The Telegraph, by Peter Oborne, Chief political commentator, 08 Jul 2011
David Cameron, centre, with Rupert Murdoch’s son, James, left, and the Chancellor, George Osborne Photo: STEPHEN LOCK |
For more than three decades the most powerful man in Britain has not been a politician; it has been the brilliant but ruthless US-based media tycoon Rupert Murdoch, who burst on to the scene with the purchase of the News of the World in an audacious takeover bid in 1968. Within barely a decade he had built up a controlling interest in British newspapers.
But he did not just control our media. He dominated British public life. Politicians – including prime ministers – treated him with deference and fear. Time and again the Murdoch press – using techniques of which we have only just become aware – destroyed political careers. Murdoch also claims to determine the results of general elections.
So it is no wonder that politicians paid court. David Cameron and Tony Blair both flew round the world to make speeches to Murdoch’s News Corp while they were in opposition. Ed Miliband was primed to follow suit before the latest scandal broke.
There were those who believed that Murdoch had debased and debauched British public life, and there is indeed great evidence that this was the case.
For example, the News of the World was a respectable – if racy – family newspaper before Murdoch brought it under his ownership. As we now know, it converted into a flourishing criminal concern that took an evil pleasure in destroying people’s lives.

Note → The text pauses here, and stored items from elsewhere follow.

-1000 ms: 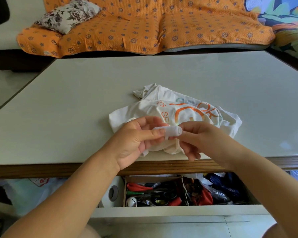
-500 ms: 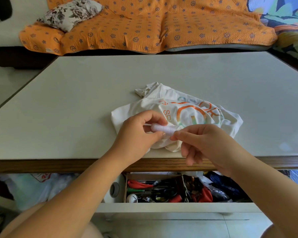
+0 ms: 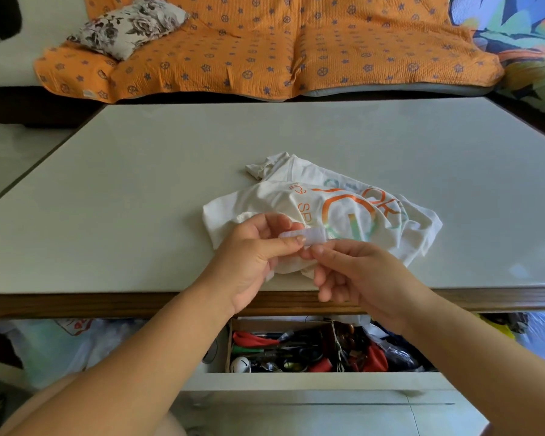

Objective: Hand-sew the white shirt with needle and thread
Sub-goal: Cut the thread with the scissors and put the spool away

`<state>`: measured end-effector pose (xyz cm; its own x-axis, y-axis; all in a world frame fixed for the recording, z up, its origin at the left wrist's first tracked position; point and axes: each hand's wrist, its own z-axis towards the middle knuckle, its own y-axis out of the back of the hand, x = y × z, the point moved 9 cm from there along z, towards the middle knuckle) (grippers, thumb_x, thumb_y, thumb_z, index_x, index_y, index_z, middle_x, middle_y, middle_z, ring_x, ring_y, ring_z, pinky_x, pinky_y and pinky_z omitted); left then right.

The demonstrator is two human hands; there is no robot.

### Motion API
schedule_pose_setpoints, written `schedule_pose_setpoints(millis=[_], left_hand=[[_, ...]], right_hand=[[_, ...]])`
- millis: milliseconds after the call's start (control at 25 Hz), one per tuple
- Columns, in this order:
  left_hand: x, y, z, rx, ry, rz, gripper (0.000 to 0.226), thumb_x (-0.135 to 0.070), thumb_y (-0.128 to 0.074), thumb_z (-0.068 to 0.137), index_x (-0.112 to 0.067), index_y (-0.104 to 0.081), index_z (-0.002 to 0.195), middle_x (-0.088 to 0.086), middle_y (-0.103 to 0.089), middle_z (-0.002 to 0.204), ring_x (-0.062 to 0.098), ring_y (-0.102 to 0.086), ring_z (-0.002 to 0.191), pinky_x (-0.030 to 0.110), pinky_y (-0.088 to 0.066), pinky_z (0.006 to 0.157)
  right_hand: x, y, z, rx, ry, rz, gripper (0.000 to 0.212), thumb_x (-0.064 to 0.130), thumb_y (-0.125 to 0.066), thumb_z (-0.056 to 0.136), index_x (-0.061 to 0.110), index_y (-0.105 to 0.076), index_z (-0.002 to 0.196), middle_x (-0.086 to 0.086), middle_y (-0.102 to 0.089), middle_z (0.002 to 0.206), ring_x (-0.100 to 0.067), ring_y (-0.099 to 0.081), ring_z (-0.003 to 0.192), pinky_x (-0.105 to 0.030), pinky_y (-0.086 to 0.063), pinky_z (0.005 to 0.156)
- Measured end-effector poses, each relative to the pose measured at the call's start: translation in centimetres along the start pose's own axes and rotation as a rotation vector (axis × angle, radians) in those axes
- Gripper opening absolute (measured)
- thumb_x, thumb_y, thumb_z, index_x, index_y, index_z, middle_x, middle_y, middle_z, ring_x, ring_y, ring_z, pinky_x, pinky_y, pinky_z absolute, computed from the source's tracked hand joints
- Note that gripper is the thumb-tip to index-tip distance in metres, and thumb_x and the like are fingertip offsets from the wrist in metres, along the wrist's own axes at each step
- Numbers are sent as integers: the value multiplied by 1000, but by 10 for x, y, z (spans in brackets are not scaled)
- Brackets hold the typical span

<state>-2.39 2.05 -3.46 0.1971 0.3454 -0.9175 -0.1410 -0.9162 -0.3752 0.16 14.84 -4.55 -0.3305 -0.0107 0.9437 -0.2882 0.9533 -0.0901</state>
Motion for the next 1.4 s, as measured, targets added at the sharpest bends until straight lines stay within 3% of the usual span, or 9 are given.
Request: schedule_pose_setpoints(millis=[120,320,480,600,680,840,1080,1240,1400], left_hand=[[-26,2,-5,-78,-322,571,32,3,-74,79,-28,-64,79,-4,-72,95,12,-69,97,30,-55,87],[-47,-30,-24,0,-745,996,28,7,-72,76,-20,-66,79,-4,-64,87,5,-63,86,12,-46,80],[-31,-29,-19,185,-473,774,19,-4,-73,80,-21,-66,85,-4,-68,91,10,-66,93,22,-51,88],[-39,4,-11,-9,-317,384,18,-6,-70,83,-25,-68,82,-5,-68,84,9,-64,84,24,-52,81],[-41,27,-6,-136,-272,326,21,-1,-65,88,-21,-67,84,-5,-68,81,11,-61,81,27,-50,78],[-29,34,-8,-129,-204,388,21,-2,-64,90,-22,-68,87,-5,-69,81,11,-63,83,27,-50,76],[-26,33,-13,-133,-184,477,11,-19,-69,84,-30,-71,86,-1,-73,90,20,-65,86,38,-51,77],[-29,32,-14,-135,-211,584,15,-10,-66,91,-25,-69,91,8,-71,97,9,-62,78,34,-52,75],[-26,30,-10,-95,-233,618,18,-8,-66,91,-26,-68,91,1,-69,92,8,-63,85,21,-51,79]], right_hand=[[-7,-5,0,4,-44,237,22,17,-52,96,4,-69,103,-10,-68,76,-15,-66,60,-18,-51,51],[-13,-11,-1,23,-159,439,30,31,-60,89,4,-69,98,-11,-70,86,-18,-69,73,-21,-56,58],[-6,2,1,-76,-21,229,31,32,-60,91,4,-67,102,-11,-72,89,-20,-71,80,-25,-57,65],[22,-5,-14,-99,334,-464,19,30,-57,95,13,-63,99,2,-73,88,-10,-70,83,-24,-56,74],[13,-33,-23,43,438,-894,18,38,-55,95,23,-62,101,12,-67,83,-4,-63,76,-24,-51,71],[8,-53,-36,8,647,-1169,33,55,-45,90,30,-63,100,12,-62,82,-9,-56,70,-22,-46,62],[-80,-67,-5,283,344,-1645,14,22,-48,99,24,-55,111,1,-52,89,-26,-59,87,-34,-52,69],[-81,-62,4,164,282,-1535,39,52,-39,98,23,-62,112,-3,-66,97,-25,-64,91,-32,-49,70],[-33,-83,-42,-19,870,-1358,43,57,-57,89,22,-68,111,1,-68,105,-20,-65,97,-34,-53,78]])
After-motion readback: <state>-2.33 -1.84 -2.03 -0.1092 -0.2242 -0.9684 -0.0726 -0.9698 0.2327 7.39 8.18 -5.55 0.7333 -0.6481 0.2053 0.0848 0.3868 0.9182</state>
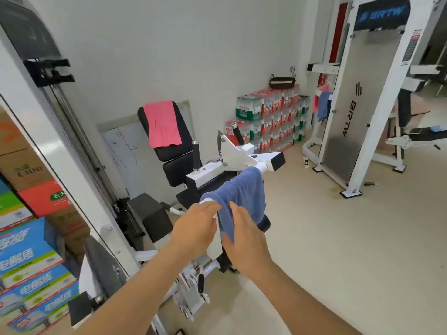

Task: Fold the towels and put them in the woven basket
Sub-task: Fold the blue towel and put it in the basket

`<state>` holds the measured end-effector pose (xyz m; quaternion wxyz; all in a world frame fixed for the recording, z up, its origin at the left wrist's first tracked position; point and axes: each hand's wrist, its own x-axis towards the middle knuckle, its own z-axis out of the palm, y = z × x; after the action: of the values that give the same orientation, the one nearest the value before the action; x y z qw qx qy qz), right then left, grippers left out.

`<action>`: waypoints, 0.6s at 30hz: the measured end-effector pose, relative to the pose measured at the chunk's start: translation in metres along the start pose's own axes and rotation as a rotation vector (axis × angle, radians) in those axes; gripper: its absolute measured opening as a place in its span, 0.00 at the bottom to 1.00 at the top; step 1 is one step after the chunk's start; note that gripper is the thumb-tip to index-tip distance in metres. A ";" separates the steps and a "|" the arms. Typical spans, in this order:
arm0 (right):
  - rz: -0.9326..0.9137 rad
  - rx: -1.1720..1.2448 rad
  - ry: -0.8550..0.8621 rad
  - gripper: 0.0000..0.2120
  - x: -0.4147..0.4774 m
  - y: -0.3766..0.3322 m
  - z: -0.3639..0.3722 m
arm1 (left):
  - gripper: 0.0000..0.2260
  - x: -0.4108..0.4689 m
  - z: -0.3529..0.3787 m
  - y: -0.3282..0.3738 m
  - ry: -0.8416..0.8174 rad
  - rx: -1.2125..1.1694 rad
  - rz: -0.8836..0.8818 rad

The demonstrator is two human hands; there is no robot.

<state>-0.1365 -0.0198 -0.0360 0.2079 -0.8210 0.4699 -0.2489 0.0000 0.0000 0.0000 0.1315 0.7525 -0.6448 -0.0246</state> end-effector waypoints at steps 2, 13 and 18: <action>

Though many were appalled, Murdoch himself was protected by his potent political contacts. Tony Blair, for example, would do anything to help out his close friend and ally. I can even disclose that, before the last election, Tony Blair rang Gordon Brown to try to persuade the Labour Prime Minister to stop the Labour MP Tom Watson raising the issue of phone hacking. And as recently as two weeks ago both Ed Miliband and David Cameron attended the News International (News Corp’s British newspaper publishing arm) summer party, despite the fact that the newspaper group was the subject of two separate criminal investigations.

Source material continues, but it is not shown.